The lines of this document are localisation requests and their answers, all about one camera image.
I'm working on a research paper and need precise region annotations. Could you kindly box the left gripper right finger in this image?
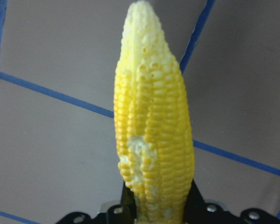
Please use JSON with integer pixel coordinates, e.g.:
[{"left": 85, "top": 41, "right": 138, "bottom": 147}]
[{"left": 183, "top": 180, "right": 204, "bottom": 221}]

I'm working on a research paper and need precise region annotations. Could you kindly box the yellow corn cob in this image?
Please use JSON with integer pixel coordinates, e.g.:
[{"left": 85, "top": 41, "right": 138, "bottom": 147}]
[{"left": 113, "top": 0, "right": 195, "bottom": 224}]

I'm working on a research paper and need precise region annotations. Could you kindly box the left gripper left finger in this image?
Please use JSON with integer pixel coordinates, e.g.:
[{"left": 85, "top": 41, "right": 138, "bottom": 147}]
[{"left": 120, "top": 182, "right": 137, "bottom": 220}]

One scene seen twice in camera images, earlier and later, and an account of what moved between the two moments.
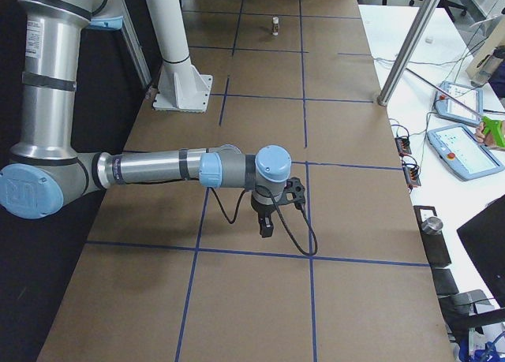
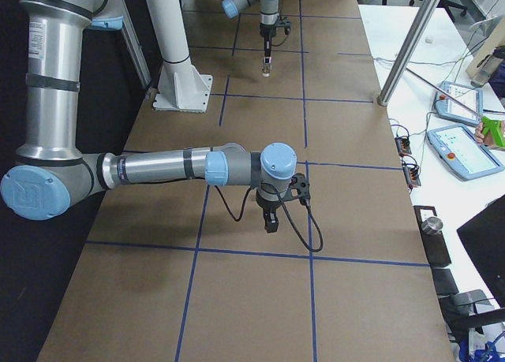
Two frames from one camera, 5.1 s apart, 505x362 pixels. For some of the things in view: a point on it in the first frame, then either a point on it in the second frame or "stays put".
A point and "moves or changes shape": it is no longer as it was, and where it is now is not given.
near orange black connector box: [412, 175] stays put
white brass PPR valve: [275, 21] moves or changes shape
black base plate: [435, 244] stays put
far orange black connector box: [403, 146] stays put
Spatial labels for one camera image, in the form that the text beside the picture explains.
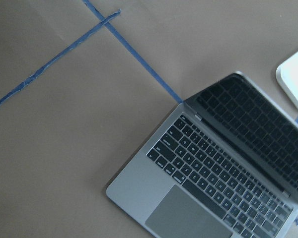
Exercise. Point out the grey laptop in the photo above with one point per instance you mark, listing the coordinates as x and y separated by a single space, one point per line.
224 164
===
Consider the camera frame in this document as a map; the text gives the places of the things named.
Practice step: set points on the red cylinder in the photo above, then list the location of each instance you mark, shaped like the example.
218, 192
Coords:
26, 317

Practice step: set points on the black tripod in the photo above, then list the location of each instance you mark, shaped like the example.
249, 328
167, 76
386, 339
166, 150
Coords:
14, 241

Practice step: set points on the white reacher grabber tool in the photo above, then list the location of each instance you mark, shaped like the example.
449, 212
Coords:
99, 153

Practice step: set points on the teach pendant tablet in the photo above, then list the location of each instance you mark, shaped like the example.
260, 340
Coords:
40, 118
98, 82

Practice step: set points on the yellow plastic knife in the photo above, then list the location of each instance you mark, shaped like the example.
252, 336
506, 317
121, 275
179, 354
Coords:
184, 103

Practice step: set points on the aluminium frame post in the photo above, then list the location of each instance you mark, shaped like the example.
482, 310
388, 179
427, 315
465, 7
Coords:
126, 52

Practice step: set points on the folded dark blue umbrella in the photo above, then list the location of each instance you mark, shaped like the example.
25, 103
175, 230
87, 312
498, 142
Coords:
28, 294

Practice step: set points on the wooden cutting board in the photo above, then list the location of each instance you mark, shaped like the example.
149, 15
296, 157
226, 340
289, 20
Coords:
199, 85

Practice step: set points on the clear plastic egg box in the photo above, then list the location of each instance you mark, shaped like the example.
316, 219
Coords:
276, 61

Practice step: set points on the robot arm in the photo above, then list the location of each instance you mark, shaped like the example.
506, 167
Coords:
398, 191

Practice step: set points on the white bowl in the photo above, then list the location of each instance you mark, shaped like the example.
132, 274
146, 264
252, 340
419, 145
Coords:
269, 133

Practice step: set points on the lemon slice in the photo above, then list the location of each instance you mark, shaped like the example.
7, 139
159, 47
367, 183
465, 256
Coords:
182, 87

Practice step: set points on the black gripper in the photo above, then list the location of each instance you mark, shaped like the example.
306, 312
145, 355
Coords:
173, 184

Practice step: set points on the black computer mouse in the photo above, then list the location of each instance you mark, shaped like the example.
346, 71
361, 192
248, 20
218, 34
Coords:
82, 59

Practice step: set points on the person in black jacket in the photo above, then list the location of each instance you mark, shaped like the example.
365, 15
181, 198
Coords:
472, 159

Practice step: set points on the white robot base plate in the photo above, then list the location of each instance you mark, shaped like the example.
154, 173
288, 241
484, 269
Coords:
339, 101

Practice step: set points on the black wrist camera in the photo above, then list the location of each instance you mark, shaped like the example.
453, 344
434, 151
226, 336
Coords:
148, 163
===
#### EXERCISE
In the lines above, find each one with "yellow" and list it.

#### OUTPUT OF THE TASK
I'm working on a research paper and need precise region annotations. Could you kindly box the yellow corn cob in this image?
Practice step: set points on the yellow plastic knife in the photo above, then list the location of each instance you mark, shaped like the example.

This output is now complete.